Shaw Cable Blocks IEEE1394 (Firewire) on Set-top Cable Boxes (Again)…
***UPDATE*** We’ve contact Novus to determine if they enable the 0x02 flag. Here’s their response:
Customer Care / Technical Support Specialist
We’ll be switching to Novus’ fiber optic offering today.
A year and a half ago, Canada’s Shaw Cable began encrypting channels with the “0x02” flag. This flag has the effect of making the IEEE1394 (firewire) output useless to customers who use third party PVRs (such as the excellent MythTV, for example). After complaints to the CRTC and Industry Canada about this practice, the encryption flag was dropped on most channels and the firewire connection again functioned.
Until last night, that is. Once again, Shaw Cable has implemented “0x02” encryption. No reason was given for the change, and an inquiry requesting an explanation received the response contained in the letter to below.
Unlike the US, Canada does not yet mandate that firewire ports must remain functional.
Herewith, a copy of our letter to the Minister of Industry (with copies to the Minister of Culture, the CRTC, and Shaw):
To: The Honourable Tony Clement, Minister of Industry
Please see below for prior correspondence – this issue surrounds Shaw Cable’s implementation of “0x02” encryption on cable television signals, which renders IEEE1394 (aka “firewire”) ports useless on set-top cable boxes owned by Shaw’s customers.

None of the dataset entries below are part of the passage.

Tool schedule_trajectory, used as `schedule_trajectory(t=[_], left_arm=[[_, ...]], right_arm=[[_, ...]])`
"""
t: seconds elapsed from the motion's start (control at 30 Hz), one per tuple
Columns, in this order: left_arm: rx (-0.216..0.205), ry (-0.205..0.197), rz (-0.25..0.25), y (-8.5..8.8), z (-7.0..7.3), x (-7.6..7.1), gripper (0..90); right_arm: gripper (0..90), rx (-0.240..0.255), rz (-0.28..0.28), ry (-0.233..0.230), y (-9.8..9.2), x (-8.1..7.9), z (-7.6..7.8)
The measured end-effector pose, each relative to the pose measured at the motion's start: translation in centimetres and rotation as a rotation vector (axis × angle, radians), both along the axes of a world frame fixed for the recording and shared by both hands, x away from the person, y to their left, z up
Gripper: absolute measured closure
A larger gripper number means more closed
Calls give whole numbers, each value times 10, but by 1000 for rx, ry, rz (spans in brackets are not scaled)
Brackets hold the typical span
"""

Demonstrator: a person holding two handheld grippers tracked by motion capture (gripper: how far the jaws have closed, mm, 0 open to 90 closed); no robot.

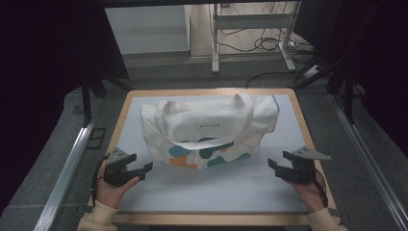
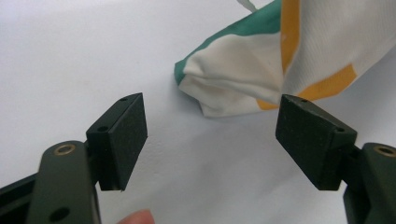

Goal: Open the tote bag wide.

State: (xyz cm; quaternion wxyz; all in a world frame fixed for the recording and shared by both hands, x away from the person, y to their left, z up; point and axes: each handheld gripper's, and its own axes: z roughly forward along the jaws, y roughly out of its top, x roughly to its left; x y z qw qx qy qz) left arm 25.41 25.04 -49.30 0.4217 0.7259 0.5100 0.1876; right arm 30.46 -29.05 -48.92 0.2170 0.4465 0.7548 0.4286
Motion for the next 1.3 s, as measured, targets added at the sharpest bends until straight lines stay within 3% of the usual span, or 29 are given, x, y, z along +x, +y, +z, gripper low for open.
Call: schedule_trajectory(t=[0.33,0.7,0.97,1.3], left_arm=[[-48,-59,7,10,23,-5,247],[-80,-93,-12,10,45,-5,234],[-62,-105,-24,5,58,0,229],[-60,-110,-38,-3,71,13,229]], right_arm=[[312,17,-8,-16,-7,0,11],[314,20,11,-66,-8,4,42],[314,32,30,-98,-4,8,63],[314,24,52,-111,4,20,77]])
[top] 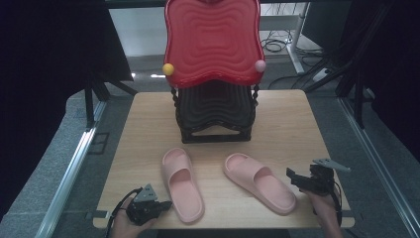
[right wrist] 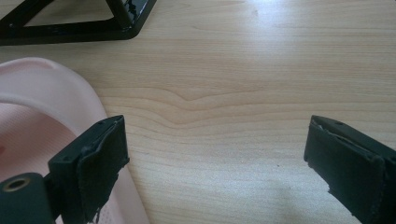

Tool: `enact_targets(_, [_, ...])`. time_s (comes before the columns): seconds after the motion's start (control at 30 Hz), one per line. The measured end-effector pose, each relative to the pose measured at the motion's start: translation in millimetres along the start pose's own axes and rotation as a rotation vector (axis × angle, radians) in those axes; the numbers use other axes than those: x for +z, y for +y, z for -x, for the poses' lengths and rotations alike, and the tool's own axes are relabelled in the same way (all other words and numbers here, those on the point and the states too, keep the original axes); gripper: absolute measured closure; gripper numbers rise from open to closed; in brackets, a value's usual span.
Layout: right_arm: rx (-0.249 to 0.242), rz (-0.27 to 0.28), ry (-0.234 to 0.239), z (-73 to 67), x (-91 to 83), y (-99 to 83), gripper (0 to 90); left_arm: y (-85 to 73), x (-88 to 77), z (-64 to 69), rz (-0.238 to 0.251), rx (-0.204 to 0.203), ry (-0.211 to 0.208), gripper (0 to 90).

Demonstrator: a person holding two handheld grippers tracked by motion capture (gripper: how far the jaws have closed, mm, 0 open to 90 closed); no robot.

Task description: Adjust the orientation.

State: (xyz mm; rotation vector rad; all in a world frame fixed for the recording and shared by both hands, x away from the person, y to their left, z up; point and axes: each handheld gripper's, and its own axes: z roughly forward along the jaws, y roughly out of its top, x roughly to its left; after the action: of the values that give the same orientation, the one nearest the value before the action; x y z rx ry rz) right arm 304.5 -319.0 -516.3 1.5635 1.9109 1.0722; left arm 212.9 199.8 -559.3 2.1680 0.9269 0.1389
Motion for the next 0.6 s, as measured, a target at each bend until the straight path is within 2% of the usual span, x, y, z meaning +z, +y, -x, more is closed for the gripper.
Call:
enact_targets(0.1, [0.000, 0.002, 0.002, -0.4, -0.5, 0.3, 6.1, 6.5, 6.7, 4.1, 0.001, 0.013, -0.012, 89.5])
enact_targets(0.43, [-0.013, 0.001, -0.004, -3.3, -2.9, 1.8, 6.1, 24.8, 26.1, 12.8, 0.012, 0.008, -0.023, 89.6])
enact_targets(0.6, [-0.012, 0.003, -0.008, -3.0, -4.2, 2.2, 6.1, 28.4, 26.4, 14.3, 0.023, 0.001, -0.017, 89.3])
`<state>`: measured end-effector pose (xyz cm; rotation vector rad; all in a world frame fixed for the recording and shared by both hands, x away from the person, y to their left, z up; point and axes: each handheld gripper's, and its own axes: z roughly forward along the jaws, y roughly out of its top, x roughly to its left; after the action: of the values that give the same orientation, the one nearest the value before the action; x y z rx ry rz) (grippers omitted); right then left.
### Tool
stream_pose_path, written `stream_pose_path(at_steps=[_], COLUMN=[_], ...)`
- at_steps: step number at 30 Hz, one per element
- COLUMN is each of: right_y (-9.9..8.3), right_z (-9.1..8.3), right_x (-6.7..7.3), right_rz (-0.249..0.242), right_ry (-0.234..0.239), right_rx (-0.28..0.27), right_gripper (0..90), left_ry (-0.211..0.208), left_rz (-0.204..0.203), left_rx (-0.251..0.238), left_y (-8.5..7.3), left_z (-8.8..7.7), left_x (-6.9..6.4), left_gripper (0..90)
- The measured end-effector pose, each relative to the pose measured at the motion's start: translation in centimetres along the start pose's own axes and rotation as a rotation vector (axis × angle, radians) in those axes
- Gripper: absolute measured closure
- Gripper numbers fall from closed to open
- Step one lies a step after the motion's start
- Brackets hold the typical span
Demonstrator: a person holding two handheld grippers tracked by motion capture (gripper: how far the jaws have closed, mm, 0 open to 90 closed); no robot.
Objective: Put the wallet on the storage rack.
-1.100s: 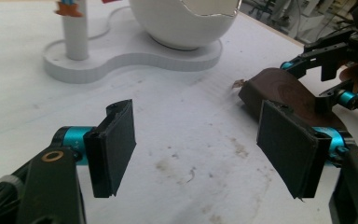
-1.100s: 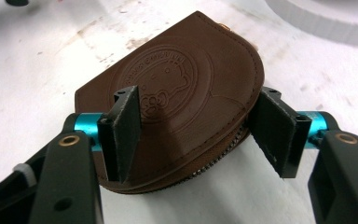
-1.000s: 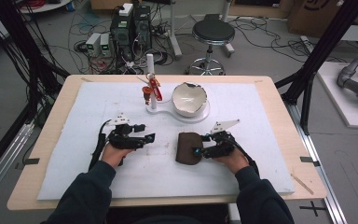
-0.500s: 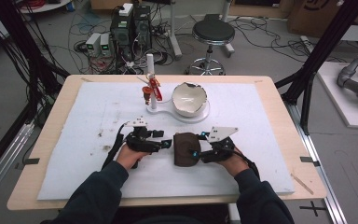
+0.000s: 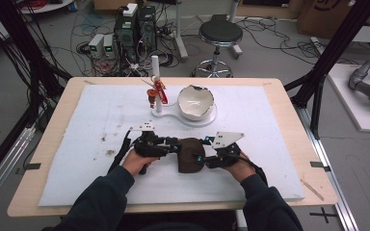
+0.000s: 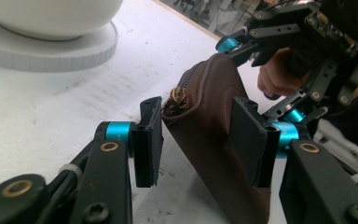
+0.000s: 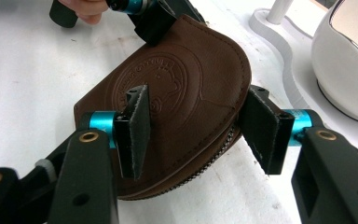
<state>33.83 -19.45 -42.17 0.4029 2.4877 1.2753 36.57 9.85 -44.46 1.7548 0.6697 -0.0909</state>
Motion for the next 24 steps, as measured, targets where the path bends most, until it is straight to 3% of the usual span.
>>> stream_pose_path(at_steps=[3, 5, 7, 11, 14, 16, 21, 24], right_y=[-0.1, -0.4, -0.8, -1.7, -2.1, -2.2, -2.1, -1.9], right_z=[0.1, 0.4, 0.5, 1.1, 1.5, 1.7, 1.6, 1.6], right_x=[-0.2, -0.6, -1.1, -2.6, -3.2, -3.4, -3.5, -3.5], right_rz=[0.045, 0.109, 0.178, 0.326, 0.393, 0.411, 0.426, 0.416], right_ry=[0.013, 0.034, 0.056, 0.164, 0.230, 0.255, 0.324, 0.323], right_rx=[0.007, 0.003, -0.001, -0.012, -0.018, -0.022, -0.046, -0.037], right_gripper=[43.6, 40.0, 30.6, 24.0, 23.7, 24.2, 40.6, 46.0], left_ry=[0.001, 0.000, -0.011, -0.022, -0.022, -0.021, -0.008, 0.007], left_rz=[0.021, 0.037, 0.052, 0.080, 0.085, 0.084, 0.110, 0.130], left_rx=[0.003, 0.005, -0.004, -0.012, -0.017, -0.014, -0.020, -0.014], left_y=[0.0, 0.1, 0.1, 0.2, 0.2, 0.2, 0.2, 0.3], left_z=[-0.1, -0.2, -0.2, -0.3, -0.3, -0.3, -0.3, -0.4], left_x=[-0.1, -0.1, -0.2, -0.4, -0.5, -0.4, -0.6, -0.7], left_gripper=[58.1, 58.8, 59.4, 60.5, 60.6, 60.7, 60.5, 60.3])
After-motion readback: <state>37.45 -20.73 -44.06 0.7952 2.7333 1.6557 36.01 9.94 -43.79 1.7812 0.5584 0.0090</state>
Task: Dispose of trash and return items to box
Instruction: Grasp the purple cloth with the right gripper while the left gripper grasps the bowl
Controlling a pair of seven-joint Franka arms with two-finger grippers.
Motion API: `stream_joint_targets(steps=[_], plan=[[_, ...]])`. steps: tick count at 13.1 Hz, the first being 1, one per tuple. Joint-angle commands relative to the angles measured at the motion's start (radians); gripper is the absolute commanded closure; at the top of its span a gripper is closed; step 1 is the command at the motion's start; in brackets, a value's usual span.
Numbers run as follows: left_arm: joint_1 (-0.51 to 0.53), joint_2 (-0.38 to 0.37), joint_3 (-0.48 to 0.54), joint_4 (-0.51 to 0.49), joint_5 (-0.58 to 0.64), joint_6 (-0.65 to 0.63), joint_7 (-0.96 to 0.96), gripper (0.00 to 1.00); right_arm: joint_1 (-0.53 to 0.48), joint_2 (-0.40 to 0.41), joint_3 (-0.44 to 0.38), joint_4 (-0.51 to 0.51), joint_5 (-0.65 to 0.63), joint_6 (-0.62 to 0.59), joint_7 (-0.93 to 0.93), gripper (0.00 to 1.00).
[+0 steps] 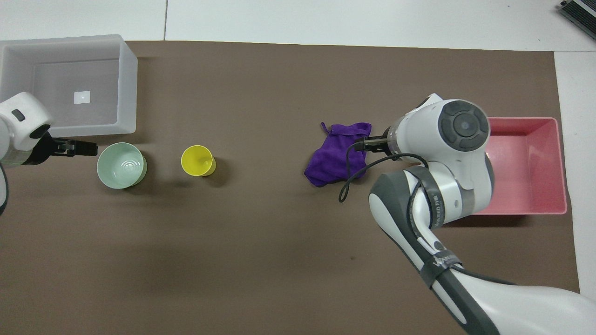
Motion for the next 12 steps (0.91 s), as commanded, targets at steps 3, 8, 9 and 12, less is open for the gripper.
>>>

As of yesterday, this issue has once again appeared: Shaw is encrypting channels customers have paid for (including the CBC) from at least 3 – 60 (except (oddly) channels 36, 46 and 60). There are, no doubt more channels encrypted; I simply stopped checking at channel 60.
Here’s why this is an issue for Industry Canada (as previously outlined below): in order to use a PVR other than Shaw’s to record programs (and, specifically, HD programs), the IEEE1394 output is required. When Shaw remotely disables this function via 0x02 encryption, only Shaw’s proprietary PVRs can be used. This not only eliminates any competition and stifles innovation in the PVR market, in the process it creates a monopoly for Shaw’s PVR products.
There’s another issue here: disabling the functionality of something a customer owns is akin to a Shaw representative physically taking a hammer to the IEEE1394 output plug – it has an identical effect, in that in both instances, something a customer owns and has paid good money for has been functionally impaired by Shaw.
Lastly, it should not be incumbent upon Shaw to determine the particular connection a customer uses to view channels a customer has paid to enjoy – Shaw should be indifferent as to whether a customer chooses to use a coaxial cable, component cables, HDMI or IEEE1394. In the US, blocking the IEEE1394 output is not permitted – here’s the salient portion of the text of the FCC’s so-called “Plug and Play” Order of September 2003:
“(4) Cable operators shall:
(i) Effective April 1, 2004, upon request of a customer, replace any leased high definition set-top box, which does not include a functional IEEE 1394 interface, with one that includes a functional IEEE 1394 interface or upgrade the customer’s set-top box by download or other means to ensure that the IEEE 1394 interface is functional.”
The US legislators have keenly understood the need to keep the competitive landscape open for third party PVRs and other technological innovations.
As much as I’m philosophically opposed to regulatory interference in trade, I’m more strongly opposed to monopolistic trade practices, and that is what we have here.
I alerted Shaw to this issue and inquired as to why they have again implemented 0x02 encryption. Their response was:
“As per our previous emails, we do not provide any support for the use of the Firewire port on any of our digital tuners.
Jason (4211) / Shaw Technical Service Representative /Shaw Cablesystems G.P.”
This delightfully sidesteps the issue entirely: it is not “support” for firewire that’s necessary. Rather what the issue is about is not actively impairing firewire signals. There’s no “support” necessary – by default, the set-top boxes allow the signal to pass unimpeded through the firewire output. It is a feature customers (like me) specifically bought these units for.
Many thanks in advance for your help, and I look forward to hearing from you.